My leg is bent at the knee, and I am grateful for my muscles trained to hold balance. Still, as my grip firms around the hilt of the knife and I start to lower my boot back to the ground, I lean into him so I don’t topple over. The fatigue and hunger have me too unsteady.
I lean into his hungry kiss, a kiss too hungry for all the filth I wear, covered in dried mud and blood. But this isn’t about lust, it’s about power.
I will take his power from him.
He must have family, loved ones, friends watching on the stands, shouting at him to pull back and look, shouting that I have a knife, that this is a trick—that I did what litalves cannot do.
I lied.
The sole of my boot presses onto the crunch of the dead, frosty grass. I mask the sound by pushing further against him and I murmur into his mouth, “Take me here.”
A hungry grunt is his answer—
Whatever weapon he was holding, the gold bladed threat of death, is gone from his grip. He holsters it in a fumbled moment, too eager, too stupid.
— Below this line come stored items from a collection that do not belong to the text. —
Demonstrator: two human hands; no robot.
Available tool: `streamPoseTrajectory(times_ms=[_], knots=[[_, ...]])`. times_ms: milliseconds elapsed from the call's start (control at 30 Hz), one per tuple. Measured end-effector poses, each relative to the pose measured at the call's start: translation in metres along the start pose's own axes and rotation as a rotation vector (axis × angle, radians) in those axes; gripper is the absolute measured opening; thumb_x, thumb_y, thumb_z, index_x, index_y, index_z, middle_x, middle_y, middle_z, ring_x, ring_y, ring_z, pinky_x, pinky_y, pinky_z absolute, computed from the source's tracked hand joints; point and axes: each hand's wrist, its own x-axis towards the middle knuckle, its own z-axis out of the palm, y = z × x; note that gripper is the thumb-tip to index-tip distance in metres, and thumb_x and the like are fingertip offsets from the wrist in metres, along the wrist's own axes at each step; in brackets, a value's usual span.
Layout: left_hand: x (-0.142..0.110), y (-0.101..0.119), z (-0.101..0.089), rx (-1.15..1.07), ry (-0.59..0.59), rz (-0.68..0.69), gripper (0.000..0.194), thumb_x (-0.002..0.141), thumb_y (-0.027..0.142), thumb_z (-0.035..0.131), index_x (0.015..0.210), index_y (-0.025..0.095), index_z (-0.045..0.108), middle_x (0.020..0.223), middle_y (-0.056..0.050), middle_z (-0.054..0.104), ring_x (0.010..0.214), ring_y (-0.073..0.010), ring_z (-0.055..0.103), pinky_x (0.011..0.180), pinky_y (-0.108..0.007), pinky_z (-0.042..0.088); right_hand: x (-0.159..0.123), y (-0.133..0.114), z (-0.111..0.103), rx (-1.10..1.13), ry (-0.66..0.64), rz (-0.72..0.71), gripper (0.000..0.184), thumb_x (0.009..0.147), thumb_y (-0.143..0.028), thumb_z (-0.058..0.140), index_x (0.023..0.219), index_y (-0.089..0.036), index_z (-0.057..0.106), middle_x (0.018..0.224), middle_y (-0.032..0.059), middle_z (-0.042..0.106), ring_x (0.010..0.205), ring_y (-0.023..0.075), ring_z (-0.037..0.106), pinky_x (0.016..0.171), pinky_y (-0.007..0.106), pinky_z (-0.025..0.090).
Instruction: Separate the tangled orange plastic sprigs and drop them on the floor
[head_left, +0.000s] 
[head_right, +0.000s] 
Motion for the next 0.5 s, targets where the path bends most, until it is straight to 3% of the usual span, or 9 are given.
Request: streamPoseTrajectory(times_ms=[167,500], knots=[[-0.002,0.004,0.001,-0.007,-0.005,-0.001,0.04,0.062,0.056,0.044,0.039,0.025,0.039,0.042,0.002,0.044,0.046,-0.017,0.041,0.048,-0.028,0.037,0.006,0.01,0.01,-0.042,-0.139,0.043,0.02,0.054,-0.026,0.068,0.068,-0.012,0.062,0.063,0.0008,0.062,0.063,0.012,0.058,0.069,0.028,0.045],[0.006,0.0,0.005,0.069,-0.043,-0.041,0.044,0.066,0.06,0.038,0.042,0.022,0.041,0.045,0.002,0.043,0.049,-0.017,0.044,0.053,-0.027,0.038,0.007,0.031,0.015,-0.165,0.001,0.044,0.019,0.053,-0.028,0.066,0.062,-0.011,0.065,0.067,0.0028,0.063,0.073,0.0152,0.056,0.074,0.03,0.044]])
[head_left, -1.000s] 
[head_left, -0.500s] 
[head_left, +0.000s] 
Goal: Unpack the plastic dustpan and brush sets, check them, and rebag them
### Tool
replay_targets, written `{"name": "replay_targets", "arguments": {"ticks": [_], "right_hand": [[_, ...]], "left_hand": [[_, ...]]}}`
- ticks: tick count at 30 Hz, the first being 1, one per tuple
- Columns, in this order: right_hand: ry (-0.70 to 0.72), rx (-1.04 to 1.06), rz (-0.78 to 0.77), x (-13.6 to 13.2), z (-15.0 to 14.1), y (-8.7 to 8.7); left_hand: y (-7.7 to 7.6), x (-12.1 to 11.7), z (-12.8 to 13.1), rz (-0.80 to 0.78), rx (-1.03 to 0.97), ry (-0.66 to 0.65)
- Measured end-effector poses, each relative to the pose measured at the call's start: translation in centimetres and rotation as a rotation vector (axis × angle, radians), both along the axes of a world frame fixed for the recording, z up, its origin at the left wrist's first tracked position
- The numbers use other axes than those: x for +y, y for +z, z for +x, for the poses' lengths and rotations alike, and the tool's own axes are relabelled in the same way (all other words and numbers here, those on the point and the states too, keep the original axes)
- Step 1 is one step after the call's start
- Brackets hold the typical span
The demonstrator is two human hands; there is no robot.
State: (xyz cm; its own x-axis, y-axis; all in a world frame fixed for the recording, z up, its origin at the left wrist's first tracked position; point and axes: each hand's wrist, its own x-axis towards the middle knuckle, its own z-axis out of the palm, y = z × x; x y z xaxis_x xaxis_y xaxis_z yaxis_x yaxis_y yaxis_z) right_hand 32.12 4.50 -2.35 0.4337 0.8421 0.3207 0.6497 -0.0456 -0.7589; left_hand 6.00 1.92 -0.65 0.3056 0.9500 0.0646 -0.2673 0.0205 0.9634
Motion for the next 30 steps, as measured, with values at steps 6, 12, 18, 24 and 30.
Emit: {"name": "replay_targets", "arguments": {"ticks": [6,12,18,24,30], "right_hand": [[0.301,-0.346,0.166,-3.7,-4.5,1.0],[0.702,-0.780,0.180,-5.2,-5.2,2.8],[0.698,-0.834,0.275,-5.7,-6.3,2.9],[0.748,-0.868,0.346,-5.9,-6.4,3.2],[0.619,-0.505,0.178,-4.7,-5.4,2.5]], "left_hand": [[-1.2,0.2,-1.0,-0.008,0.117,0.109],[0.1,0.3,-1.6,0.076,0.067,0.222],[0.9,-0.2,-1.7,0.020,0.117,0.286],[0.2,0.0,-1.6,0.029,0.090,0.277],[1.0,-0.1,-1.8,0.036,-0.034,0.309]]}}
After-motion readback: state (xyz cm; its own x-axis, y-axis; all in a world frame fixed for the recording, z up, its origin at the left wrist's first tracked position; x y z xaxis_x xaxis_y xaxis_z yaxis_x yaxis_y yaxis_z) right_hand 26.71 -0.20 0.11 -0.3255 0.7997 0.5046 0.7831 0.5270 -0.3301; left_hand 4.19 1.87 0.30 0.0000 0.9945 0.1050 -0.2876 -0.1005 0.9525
Now, both hands are weaponless threats as they come around to my spine and pull me along with his retreating steps.
He’s backing us to the tree behind him—and so that is where he means to take from my body before killing me. Fuck me up against the tree, then snap my neck.
No, he wouldn’t make quick work of it. I get the sense he would want to see the tears flood my eyes, watch the betrayal flash through me, hear me blubber and beg.
The darkness in him is as ugly as the boil on his chin. It will be the end of him.
His back connects with the tree—and his smile widens into a grin against my mouth.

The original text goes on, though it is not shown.